Respiratory tracking task with visuomotor perturbation (respyra)

Introduced with the Allen (2026) ingest. Structurally the odd one out among this wiki’s methods, and worth stating why plainly.

What kind of measure this is

Every other measurement method here asks the participant to detect, discriminate, rate or report. Count your heartbeats (heartbeat-detection-task). Say how much you notice your body (maia). Colour where you feel it (embody). Rate how strongly a property comes to mind (property-association-task).

This one asks them to do something to their body and scores how well they did it. The dependent variable is a physical error signal against a known target, sampled ten times a second, with no report anywhere in the causal chain. That is a genuinely different measurement relation, and it is the source of both the method’s advantage and its central unresolved problem — see interoceptive-control.

The two scores

ScoreWhat it isReads as
Veridical MAE (g = 1.0)mean absolute deviation between target and breathing tracebaseline respiratory control ability
Perturbation ratio (perturbed MAE / veridical MAE)cost of the distorted mapping, normalizedsensorimotor flexibility / remapping cost

The pairing is the design’s point. Allen’s worked example: low veridical MAE with a low ratio means good control and good flexibility; high veridical MAE with a low ratio means poor control but intact adaptability. Raw performance alone cannot distinguish these, and in the validation data the two came apart — accumulating fatigue degraded the ratio across sessions while veridical tracking stayed flat.

RMSE/MAE ratio is the third number and the least obvious one. Above √(π/2) ≈ 1.253 means heavy-tailed error: intermittent large deviations rather than uniformly larger error. It distinguishes “harder” from “unstable,” and it is what caught the inspiration/expiration asymmetry.

The exteroceptive problem

The honest limitation, stated once here and once on the study page because it governs how far anything measured with this task can be pushed:

The participant is watching a screen. The screen shows their breathing. They correct toward the target. Nothing in that loop requires them to feel their breathing at all — the visual channel is sufficient in principle, and vision is fast and precise where interoception is slow and diffuse. A tracking score is therefore an interoceptive measure by substrate (it is the respiratory system being controlled) and not necessarily by information (the control signal may be entirely visual).

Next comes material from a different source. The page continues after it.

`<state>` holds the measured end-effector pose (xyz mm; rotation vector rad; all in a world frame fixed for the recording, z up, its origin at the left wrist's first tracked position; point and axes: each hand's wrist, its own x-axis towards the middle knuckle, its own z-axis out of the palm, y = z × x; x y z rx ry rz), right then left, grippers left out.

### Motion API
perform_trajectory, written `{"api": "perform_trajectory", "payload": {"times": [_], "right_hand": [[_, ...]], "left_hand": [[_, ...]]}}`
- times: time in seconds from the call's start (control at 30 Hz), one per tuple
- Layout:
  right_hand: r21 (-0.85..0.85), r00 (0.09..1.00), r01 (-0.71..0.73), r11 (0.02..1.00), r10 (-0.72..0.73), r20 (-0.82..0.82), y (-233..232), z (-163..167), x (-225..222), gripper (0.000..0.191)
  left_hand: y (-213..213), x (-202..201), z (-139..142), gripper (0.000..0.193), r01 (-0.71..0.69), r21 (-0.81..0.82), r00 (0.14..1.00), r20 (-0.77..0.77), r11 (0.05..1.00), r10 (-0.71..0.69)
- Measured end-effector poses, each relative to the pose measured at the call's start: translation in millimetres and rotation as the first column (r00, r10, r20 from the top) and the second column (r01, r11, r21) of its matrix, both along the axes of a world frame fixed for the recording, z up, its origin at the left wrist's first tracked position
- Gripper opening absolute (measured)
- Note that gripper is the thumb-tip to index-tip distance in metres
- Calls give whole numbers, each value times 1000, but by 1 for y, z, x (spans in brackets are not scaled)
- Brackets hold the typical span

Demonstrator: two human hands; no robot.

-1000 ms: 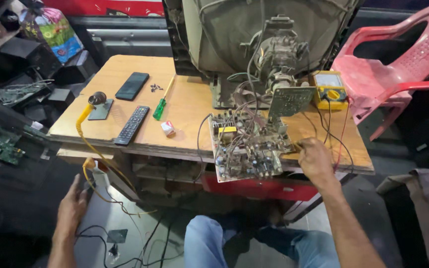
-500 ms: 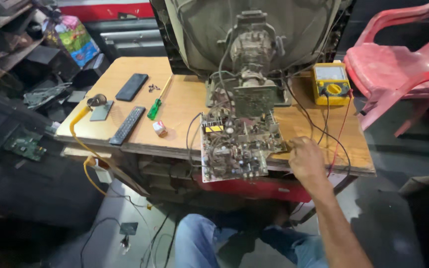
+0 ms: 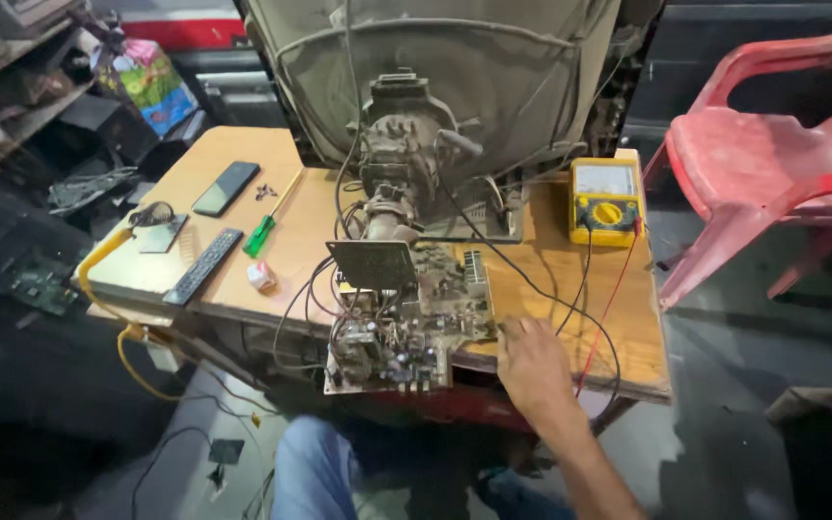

Designs that would bear on this, none of them run:

  • Remove or degrade the feedback. Track the target with the trace hidden after countdown. Performance under no-feedback is closed-loop on interoception alone, and the veridical-minus-blind difference is the visual contribution.
  • Correlate against respiratory perceptual sensitivity (Respiratory Resistance Sensitivity Task, Nikolova et al. 2022; Filter Detection Task, Harrison et al. 2021). This is Allen’s own proposal. It establishes covariation between perceiving and controlling the breath, not that perception is doing work in the task.
  • Perturb the afference rather than the display — inspiratory resistive loading during tracking — so the mapping distortion is interoceptive rather than visual.

Until at least the first of these exists, the wiki should describe this as a task measuring respiratory motor control with interoceptive involvement assumed, not demonstrated.

Where it would earn its keep

  • Panic and hyperventilation. cognitive-model-of-panic and anxiety-sensitivity are entirely about the reading of respiratory sensation. Whether panic patients also control the breath abnormally — worse baseline tracking, or a higher remapping cost — is a question no instrument in this wiki could previously ask.
  • Intervention fidelity. slow-breathing is prescribed at ~5-6 breaths/min and the wiki has no way to verify anyone complied. This measures compliance continuously, which turns a fixed-dose assumption into a measured covariate.
  • Contemplative training. does-mindfulness-enhance-interoceptive-accuracy has repeatedly come out null for cardiac accuracy while trainees insist something changed. Control is an untested alternative dependent variable, and one that breath-focused practice plausibly trains directly.
  • The regulation slot. interoceptive-taxonomy’s four competing nomenclatures agree on almost nothing except that regulation belongs on the list. None of them measure it.